Missouri losing congressional seat
Tuesday, December 21, 2010
For the first time since 1860 — when the U.S. House had only 234 members, not today’s 435 — Missouri will have fewer than nine congressional districts.
The U.S. Census Bureau said Tuesday the state’s population grew by 7 percent over the 2000 census results, to 5,988,927 people.
But the nation as a whole grew by 9.7 percent, so the state will lose one of its current nine congressional districts when voters elect representatives to the U.S. House in 2012.
The U.S. Constitution created the census as a means to determine how the seats in the U.S. House should be divided among the states.
The number has been set at 435 since 1911.
By the end of the 2011 General Assembly session in May, Missouri lawmakers must redraw the state’s congressional district boundaries to reflect the reduction.
“You hear on the radio all kinds of speculation on what’s going to happen and what’s not going to happen, on who’s out and who’s in,” state Rep. John Diehl, R-Town and Country, said at a Capitol news conference late Tuesday morning.
“I want to make a pretty clear statement that all that is, is speculation.”
Incoming House Speaker Steve Tilley, R-Perryville, has named Diehl chairman of the House’s Special Standing Committee on Redistricting.
“There have been absolutely no determinations made,” Diehl said. “There have been no maps drawn — and this committee still has a lot of work to do in front of us.”
Even though he won’t be speaker officially until the Missouri House elects him on Jan. 5, Tilley already has named all 12 members of the redistricting committee — four Democrats and eight Republicans, including Mid-Missouri’s Tom Loehner, R-Koeltztown.

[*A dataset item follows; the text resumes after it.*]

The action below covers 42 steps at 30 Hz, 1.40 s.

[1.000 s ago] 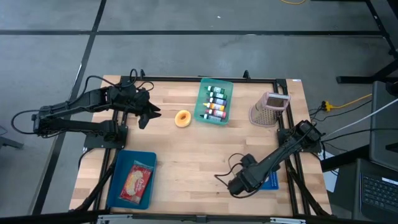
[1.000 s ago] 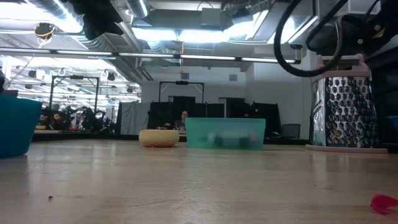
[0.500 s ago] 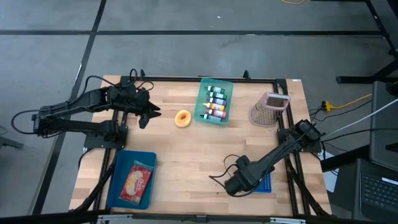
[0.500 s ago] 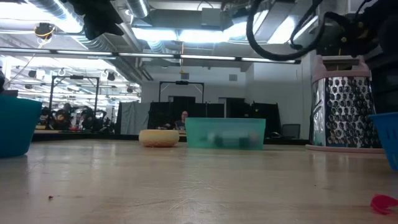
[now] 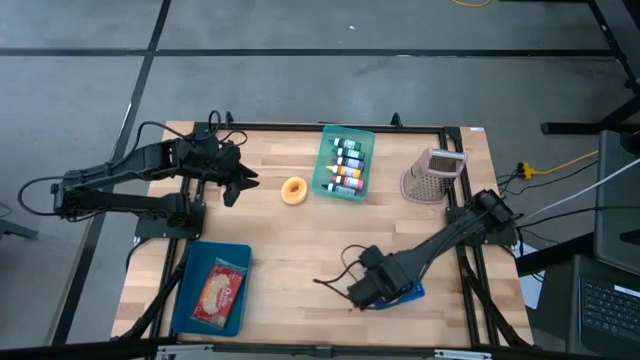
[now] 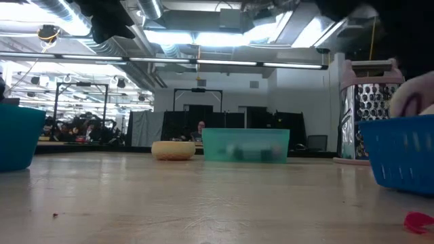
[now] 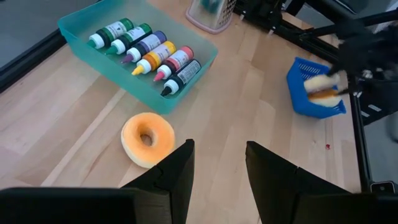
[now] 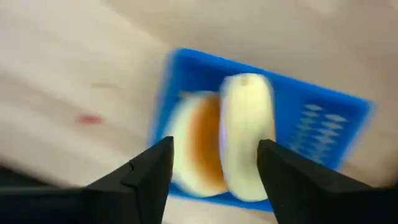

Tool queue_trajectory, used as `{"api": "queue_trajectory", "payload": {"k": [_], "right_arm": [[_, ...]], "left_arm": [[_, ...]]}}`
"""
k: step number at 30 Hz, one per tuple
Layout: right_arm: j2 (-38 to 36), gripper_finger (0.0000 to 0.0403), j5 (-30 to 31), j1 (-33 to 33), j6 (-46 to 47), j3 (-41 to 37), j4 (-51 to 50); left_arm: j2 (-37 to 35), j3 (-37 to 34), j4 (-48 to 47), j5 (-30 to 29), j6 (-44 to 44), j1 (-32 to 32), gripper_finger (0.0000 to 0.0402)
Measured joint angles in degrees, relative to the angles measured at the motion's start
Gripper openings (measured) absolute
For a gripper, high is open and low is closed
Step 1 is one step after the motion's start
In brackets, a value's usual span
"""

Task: Pick & Place Food Item
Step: Put the violet donut into the blue bin, then put the pink donut into the blue bin

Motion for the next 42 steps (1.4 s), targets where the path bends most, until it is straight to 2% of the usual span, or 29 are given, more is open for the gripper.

Diehl promised the committee’s process would be bipartisan, “open and transparent,” seeking comments from the general public as well as the members of Congress affected by the changes.
State Sen. Rob Mayer, R-Dexter — the Republicans’ nominee for the Senate president pro tem’s job when the session begins in two weeks — has asked Sen. Scott Rupp, R-Wentzville, to continue as chairman of the Senate’s redistricting committee.
“We (also) are committed to a redistricting process that is open and transparent, and that ensures all citizens are appropriately and fairly represented,” Rupp said in a news release.
Missouri still will have nine districts for the next two years, with six Republicans and three Democrats in those seats.
Rep.-elect Vicky Hartzler, R-Harrisonville — who defeated veteran Democrat Ike Skelton in last month’s elections — said Tuesday: “We expect the Missouri Legislature to work hard and give thorough consideration to the task of redrawing the state’s congressional districts to ensure the citizens of the Fourth District and the rest of the state are fairly represented on Capitol Hill.”
Some experts think her district could be targeted for elimination, since five of the nine current districts border it.
Others think U.S. Rep. Russ Carnahan, D-St. Louis, is the most vulnerable, since that city has been losing population for years, and some question whether the St. Louis area should keep its three current districts.
Political scientist George Connor told The Associated Press he expects state Republicans to be cautious about redrawing districts to force out Missouri’s three Democratic congressmen, but Carnahan seemed most vulnerable.
“If they’re going to try to target an existing predominantly Democratic seat, it is going to be the Carnahan seat,” said Connor, the head of the political science department at Missouri State University.
Still others note that Missouri’s greatest population loss over the past few decades has been across northern Missouri, suggesting the 6th and 9th Districts be merged into one.
They’re now held by GOP U.S. Reps. Sam Graves, Tarkio, and Blaine Luetkemeyer, St. Elizabeth.
But Diehl said again, no decisions have been made.
“As we go through the next weeks and months, there are going to be a lot of nervous people,” he said, “and nervous people tend to speculate.”
Diehl noted the process is handled like any other bill, requiring both House and Senate to agree on one map.
“The governor has to sign it,” Diehl noted. “And if he vetoes the bill, we would have to override that veto.”
If lawmakers can’t agree on a map or they can’t override a veto, the job would be transferred to federal judges.
All Missouri House and Senate districts also must be redrawn, but that work is done by two special commissions that will be named early next year.
And none of the work can be finished until the Census Bureau provides complete details of where people live in every city and county — and that information isn’t expected until February or March.